While Dunham wanted to depict the life of a typical girl living in New York, the show has received a lot of criticism. Many critics complained there was not a single person of color in Hannah’s friend group.

Senior Liat Kaplan, who watches the show, agrees with critics.  “There are a few people of color on the show, appearing in unimportant, non-speaking roles, and always playing maids, nannies, or bellhops,” Kaplan said. “The fact that the only people of color on the entire show are playing ‘the help’ is perhaps the most racist part.”

Kaplan said that Hannah’s reason for breaking up with her African American boyfriend in season two was racist and ridiculous. “Hannah accuses him of fetishizing her as a white person. She also claims she ‘doesn’t see color’ and ‘doesn’t see him as black,’ which is one of the most racist things you can say to a person,” Kaplan said. “It erases their history and identity for your convenience.” Kaplan also added that Dunham has used social media including Twitter and blogging to post racist, insensitive comments.

Girls also has had viewers and critics alike viewing sex and relationships in a different light. Multiple characters on the show are seen performing sexual acts. Hannah also is often seen shirtless, with no sense of embarrassment or shame. Though this nudity might send a good message about body image and confidence, others have a hard time understanding the constant nakedness.

Sophomore Eva Perez-Greene, a big fan of Girls, said that the raw depiction of sex and nudity shocked her at first. “The first time I ever watched Girls, I was taken aback by the sex scenes and kind of grossed out, to be honest,” she said.
In many of the racy scenes, the characters show resistance or displeasure with the sex. Adam, Hannah’s boyfriend, often forces her to have sex and humiliates her and becoming rough. Kaplan says that though it is OK to show rape and sexual violence in the media, it is important to not show it as a normal and healthy aspect of a relationship. “When [rape and sexual assault] is treated as a normal part of a relationship, it can lead women who are raped or sexually assaulted to not speak out about it, or not even recognize it as such. Rape needs to be treated as rape, not just unpleasant sex.”
Perez-Greene said that she does “resonate with some aspects of the girls lives, specifically the hook up culture and how convenient yet frustrating and degrading it is,” Perez-Greene said.
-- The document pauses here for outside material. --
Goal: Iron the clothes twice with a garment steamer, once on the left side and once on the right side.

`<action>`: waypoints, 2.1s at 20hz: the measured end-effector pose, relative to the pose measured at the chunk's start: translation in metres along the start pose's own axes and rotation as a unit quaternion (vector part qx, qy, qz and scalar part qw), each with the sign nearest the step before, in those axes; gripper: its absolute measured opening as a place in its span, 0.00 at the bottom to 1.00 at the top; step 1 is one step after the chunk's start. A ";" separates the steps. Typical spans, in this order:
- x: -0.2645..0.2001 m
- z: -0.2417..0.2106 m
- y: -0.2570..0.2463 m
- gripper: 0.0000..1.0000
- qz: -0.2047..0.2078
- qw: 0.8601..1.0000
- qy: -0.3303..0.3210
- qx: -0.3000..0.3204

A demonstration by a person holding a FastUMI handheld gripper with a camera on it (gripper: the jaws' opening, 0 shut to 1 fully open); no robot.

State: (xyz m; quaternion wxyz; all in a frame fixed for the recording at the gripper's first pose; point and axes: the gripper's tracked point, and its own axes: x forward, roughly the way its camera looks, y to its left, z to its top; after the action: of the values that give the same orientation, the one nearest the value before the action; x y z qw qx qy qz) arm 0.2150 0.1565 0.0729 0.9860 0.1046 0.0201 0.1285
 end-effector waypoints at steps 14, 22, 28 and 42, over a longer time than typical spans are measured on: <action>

Though she is not involved in the casual dating scene of many twenty year old women, she understands that many are.

Despite the controversy, Girls has received plenty of praise. The show won two Golden Globes this year and Best Television Show, Comedy or Musical, and Best Performance by an Actress in a Television Series, Comedy or Musical, for Lena Dunham in her role as Hannah. HBO renewed a third season of Girls in January, and filming began in March.
Both Perez-Greene and Samuelson highly recommend the show to other students. “It is awkward, that is my kind of humor,” Samuelson said. “It is just a really good show.”

Kaplan believes that the characters and portrayal of women in their twenties makes Girls hard to watch.  “There is no one to root for, no one to sympathize with. I understand that post-college twenty somethings don’t necessarily have their lives completely figured out, but surely there must be something more than this,” she said.